\chapter{Exponentials and logarithms}
\section{Logarithmic and exponential models}
There are many real life applications that can be studied by using logarithmic functions.
A typical example is the measurement of sound.
The human ear is extremely
sensitive, because it can detect very faint noises such as the rustling of leaves,
that in comparison to the a very loud noise
such as a jet engine is one trillion times less powerful.
If we disregard the human ear, the physical intensity of sound (that is produced by
pressure waves traveling through the air at 767 miles per hour)

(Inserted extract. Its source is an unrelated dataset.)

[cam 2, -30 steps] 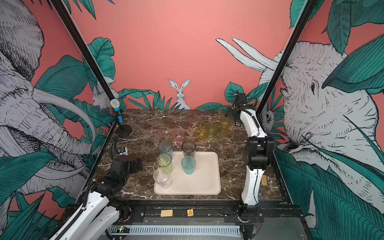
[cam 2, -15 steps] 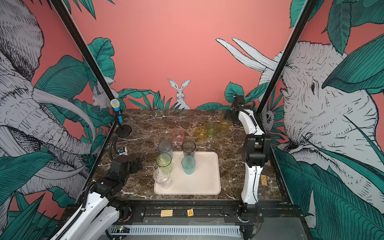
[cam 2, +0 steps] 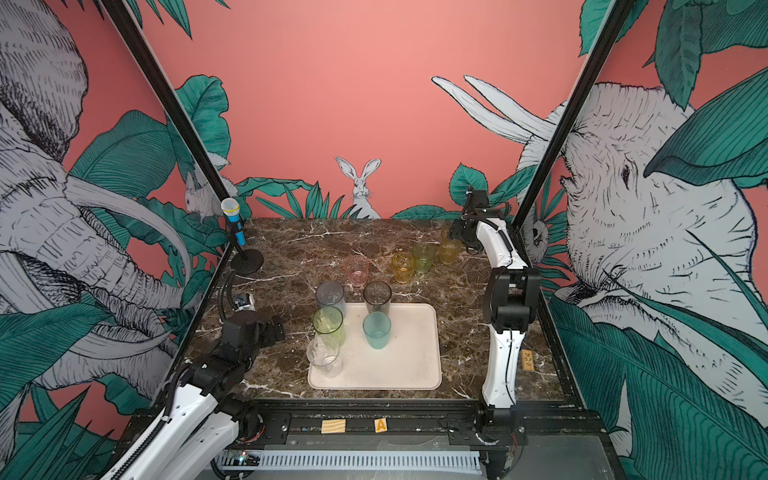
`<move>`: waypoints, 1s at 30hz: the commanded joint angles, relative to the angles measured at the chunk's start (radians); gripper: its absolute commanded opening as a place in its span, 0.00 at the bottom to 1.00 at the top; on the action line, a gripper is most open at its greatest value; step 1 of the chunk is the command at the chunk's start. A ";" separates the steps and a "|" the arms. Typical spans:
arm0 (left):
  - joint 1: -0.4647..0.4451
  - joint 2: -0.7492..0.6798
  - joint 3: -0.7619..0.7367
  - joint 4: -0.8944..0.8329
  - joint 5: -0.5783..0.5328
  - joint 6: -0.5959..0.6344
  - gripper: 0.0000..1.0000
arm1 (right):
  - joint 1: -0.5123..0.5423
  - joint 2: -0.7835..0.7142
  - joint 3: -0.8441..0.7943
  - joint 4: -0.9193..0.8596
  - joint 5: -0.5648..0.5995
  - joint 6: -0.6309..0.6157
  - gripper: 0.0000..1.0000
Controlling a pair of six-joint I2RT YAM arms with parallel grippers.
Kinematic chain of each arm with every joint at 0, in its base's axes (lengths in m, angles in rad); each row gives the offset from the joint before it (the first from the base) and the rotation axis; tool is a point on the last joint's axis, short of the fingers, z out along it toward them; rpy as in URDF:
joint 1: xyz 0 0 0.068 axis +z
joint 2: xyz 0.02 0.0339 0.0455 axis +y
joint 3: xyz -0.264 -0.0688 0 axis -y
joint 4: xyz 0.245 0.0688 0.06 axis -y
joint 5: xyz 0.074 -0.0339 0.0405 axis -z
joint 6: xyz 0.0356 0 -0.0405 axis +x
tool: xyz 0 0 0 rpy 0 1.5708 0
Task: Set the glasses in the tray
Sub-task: 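Lower the open right gripper around the yellow tumbler's rim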
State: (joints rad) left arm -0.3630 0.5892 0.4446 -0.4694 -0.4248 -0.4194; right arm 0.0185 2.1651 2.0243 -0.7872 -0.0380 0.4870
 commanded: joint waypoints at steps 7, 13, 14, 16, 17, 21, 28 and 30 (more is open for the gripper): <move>0.003 -0.007 0.011 -0.026 0.006 -0.014 0.99 | -0.005 0.031 0.016 0.001 -0.026 0.032 0.69; 0.003 -0.011 0.005 -0.024 0.008 -0.015 1.00 | -0.005 0.037 0.016 0.002 -0.034 0.030 0.60; 0.003 -0.010 0.005 -0.023 0.008 -0.015 1.00 | -0.005 0.038 0.016 0.003 -0.033 0.030 0.60; 0.003 -0.009 0.006 -0.023 0.008 -0.014 1.00 | -0.004 0.039 0.016 0.002 -0.035 0.027 0.57; 0.004 -0.007 0.006 -0.023 0.008 -0.013 1.00 | -0.005 0.040 0.017 0.002 -0.037 0.027 0.57; 0.003 -0.005 0.007 -0.021 0.009 -0.013 1.00 | -0.005 0.041 0.017 0.002 -0.040 0.027 0.52; 0.004 0.002 0.012 -0.017 0.009 -0.008 1.00 | -0.005 0.047 0.017 0.002 -0.056 0.026 0.46; 0.004 0.004 0.011 -0.015 0.009 -0.008 1.00 | -0.004 0.046 0.017 0.002 -0.060 0.025 0.44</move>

is measured in watts per square meter.
But since the sound intensity encountered in typical natural settings
has such a large range of values (from close to zero to about 1 trillion),
it is more convenient to use a logarithmic function in order to describe how loud a sound is as perceived
by a human ear.
The \textit{decibel} (db for short) is the unit commonly
used to measure how loud a sound is.
See the picture below for the measurement of common sources of sound in decibels.
\[\img{Decibel_Level_Infographic.jpeg}{}{40em}{}\]

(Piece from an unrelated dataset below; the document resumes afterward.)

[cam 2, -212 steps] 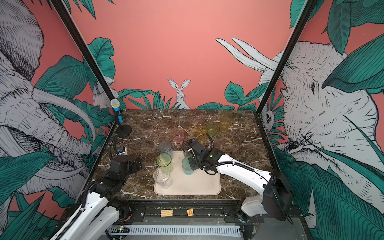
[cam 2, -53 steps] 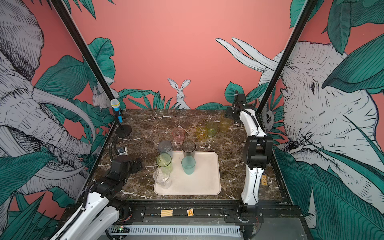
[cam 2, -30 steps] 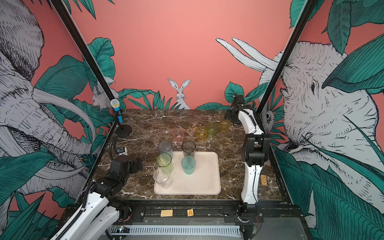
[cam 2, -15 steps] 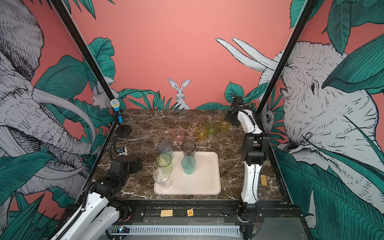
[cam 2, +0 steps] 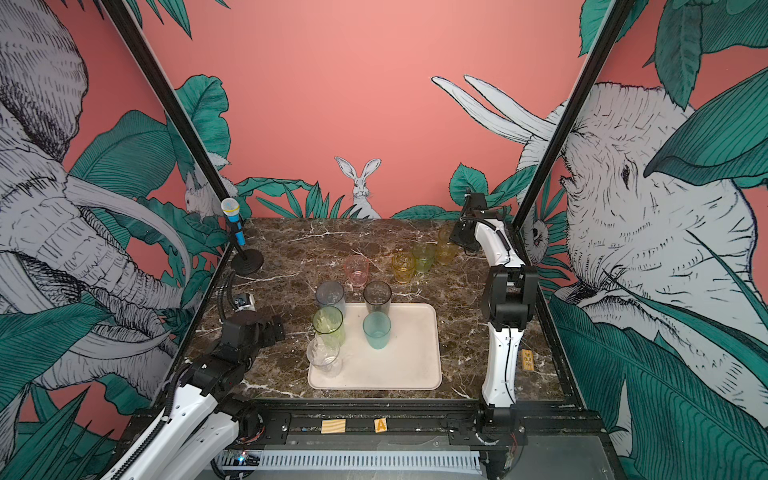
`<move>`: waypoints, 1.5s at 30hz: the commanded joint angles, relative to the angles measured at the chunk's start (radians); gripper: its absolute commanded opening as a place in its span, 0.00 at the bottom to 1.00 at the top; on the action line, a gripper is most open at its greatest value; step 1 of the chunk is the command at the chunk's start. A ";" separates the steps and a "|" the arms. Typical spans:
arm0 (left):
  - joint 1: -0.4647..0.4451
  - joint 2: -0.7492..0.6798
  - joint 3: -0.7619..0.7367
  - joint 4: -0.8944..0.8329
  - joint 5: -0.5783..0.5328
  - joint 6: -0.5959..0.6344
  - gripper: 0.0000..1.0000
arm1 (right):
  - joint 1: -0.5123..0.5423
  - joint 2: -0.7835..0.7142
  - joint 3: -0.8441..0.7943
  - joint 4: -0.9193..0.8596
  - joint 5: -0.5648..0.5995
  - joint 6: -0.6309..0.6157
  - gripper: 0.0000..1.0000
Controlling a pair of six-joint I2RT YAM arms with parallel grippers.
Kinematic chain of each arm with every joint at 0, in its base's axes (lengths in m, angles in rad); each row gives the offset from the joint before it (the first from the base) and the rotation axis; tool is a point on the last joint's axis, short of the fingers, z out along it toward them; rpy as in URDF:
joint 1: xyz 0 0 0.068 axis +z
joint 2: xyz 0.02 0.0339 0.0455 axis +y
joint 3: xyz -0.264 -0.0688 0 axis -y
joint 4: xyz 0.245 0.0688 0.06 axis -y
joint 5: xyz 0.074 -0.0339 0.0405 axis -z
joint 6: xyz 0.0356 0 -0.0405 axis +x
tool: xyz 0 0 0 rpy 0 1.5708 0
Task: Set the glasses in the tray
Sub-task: 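Lower the open right gripper around the yellow tumbler's rim, then close the right gripper on the yellow tumbler's rim and lift it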
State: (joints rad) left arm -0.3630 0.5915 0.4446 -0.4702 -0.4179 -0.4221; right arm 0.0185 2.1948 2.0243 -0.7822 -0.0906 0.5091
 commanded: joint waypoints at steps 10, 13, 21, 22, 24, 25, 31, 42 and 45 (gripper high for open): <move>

If the smallest possible audible sound (near total silence) is 0 db, then a sound 100 times
more powerful is 20 db,
and a sound 1000 times more powerful is 30 db.
The fact that the number of decibels changes so slowly when the sound intensity
changes reminds us the logarithmic functions, that grow very slowly.
The precise relationship is described in the next example.
\begin{example}
The relationship between the number of decibels $\mbox{Db}$
and the intensity of a sound $I$ (in watts per square meter) is
\[ \mbox{Db}(I) = 10 \log I +120. \]
So the number of decibels of a sound with an intensity of 1 watt per square meter will be
\[\mbox{Db}(1)=10\log(1)+120= 10(0)+120=120.\]
If the sound has intensity \(0.01\) watts per square meter, then the number of decibels is
\[\mbox{Db}(0.01)=10\log (10^{-2})+120=-20+120=100.\]
Notice that even though the intensity decreased 100 times (from 1 to 0.01), the number of decibels only decreased from 120 to 100.
This is because the logarithm function changes very slowly.
\end{example}
\subsection{Exponential growth and decay}
When an exponential function is used to study a problem arising from an application, it
is called an \textit{exponential model}.
If an increasing exponential function (with base greater than \(1\)) is used in an application
problem, then it is called an \textit{exponential growth model}.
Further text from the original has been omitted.